Bizim çocukluğumuza denk geldiğinden midir, yoksa aynen yaşadığımız için midir nedir hiç bi zaman çekici gelmez. Absürdlüğün üst noktası.Street Fighter ve Mario dışında.
Giyim:Boğazlı kazak (annenin zorla giydirirken tüm yüzü yakması),stres bleziği, oduncu gömleği, kotun aktif kullanımı, vatkanın son dönemleri, abartılı kıvırcık kabartılmış saçlar.Çoğunu hatırlıyoruz zaten.

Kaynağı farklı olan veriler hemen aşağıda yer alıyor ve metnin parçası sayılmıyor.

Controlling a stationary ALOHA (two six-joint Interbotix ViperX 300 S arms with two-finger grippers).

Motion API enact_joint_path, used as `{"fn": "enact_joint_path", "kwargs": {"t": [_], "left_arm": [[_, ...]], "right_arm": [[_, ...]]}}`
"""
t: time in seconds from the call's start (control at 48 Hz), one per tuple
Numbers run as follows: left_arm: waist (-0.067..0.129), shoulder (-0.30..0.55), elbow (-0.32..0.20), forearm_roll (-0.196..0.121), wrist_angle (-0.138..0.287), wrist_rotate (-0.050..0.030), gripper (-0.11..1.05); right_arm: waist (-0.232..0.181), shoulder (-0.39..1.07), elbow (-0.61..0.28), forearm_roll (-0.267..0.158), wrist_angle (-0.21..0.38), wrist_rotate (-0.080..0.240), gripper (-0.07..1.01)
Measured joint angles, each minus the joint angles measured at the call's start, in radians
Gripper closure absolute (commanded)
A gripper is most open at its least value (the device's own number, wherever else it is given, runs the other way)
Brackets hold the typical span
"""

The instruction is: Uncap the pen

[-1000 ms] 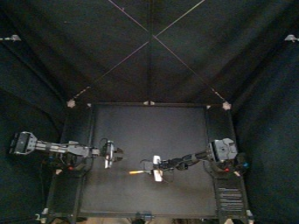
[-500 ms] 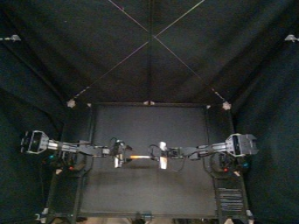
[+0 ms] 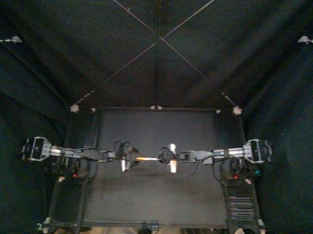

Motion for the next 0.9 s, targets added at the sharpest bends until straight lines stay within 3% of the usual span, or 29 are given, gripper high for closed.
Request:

Film: Filmlerden çok dizilerle damgasını vurmuş dönem. Özel televizyonların birbiri ardına açılmasıyla üretkenliğin artması. Mükremin Çıtır, Saldıray abi, Spartaküs Vedat, Memoli, Bizimkiler(Benim adım Cemil), Ferhunde Hanımlar, Alf, Yalan Rüzgarı, Süper Baba, Çılgın Bediş...

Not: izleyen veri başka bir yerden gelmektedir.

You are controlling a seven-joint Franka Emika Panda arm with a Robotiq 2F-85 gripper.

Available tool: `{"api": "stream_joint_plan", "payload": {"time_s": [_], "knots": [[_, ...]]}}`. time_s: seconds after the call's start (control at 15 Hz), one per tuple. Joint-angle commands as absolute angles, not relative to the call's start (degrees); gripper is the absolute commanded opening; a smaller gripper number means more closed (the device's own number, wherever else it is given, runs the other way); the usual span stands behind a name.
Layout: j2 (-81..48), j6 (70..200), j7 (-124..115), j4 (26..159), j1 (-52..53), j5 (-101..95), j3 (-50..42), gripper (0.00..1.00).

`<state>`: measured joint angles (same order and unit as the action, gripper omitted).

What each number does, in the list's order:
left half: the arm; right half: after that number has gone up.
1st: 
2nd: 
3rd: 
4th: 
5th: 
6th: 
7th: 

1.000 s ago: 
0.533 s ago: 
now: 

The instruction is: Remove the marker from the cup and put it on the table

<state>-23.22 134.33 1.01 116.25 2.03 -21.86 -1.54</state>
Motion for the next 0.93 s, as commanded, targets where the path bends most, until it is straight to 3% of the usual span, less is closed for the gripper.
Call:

Müzik: Türk popunun önleyemediğimiz, ellerimizin arasından kayıp giden yükselişi. Kıl oldum abi,ateşteyim ateşte, ananı niyolay, yaşandı bitti saygısızca, ortada kuyu var, hey corc; absürd Türkçe müziklerin başlangıcı, Grup Vitamin, ben sizin babanızım... Yabancı olarak da bi türlü giremediğimiz ama çoook özendiğimiz diskolar Yayyayye koko jambo, A la la la la long, Macarena, Aserehe.

Bu rehberi okuduğunuza göre artık siz de "90lar çok tırt ya, 80ler geri gelsin" gibi cümlelerle konuya dahil olabilirsiniz.Ha benim favorimi sorarsanız; tabi ki 70ler.Bence uzun favori gelmiş geçmiş en karizma şey.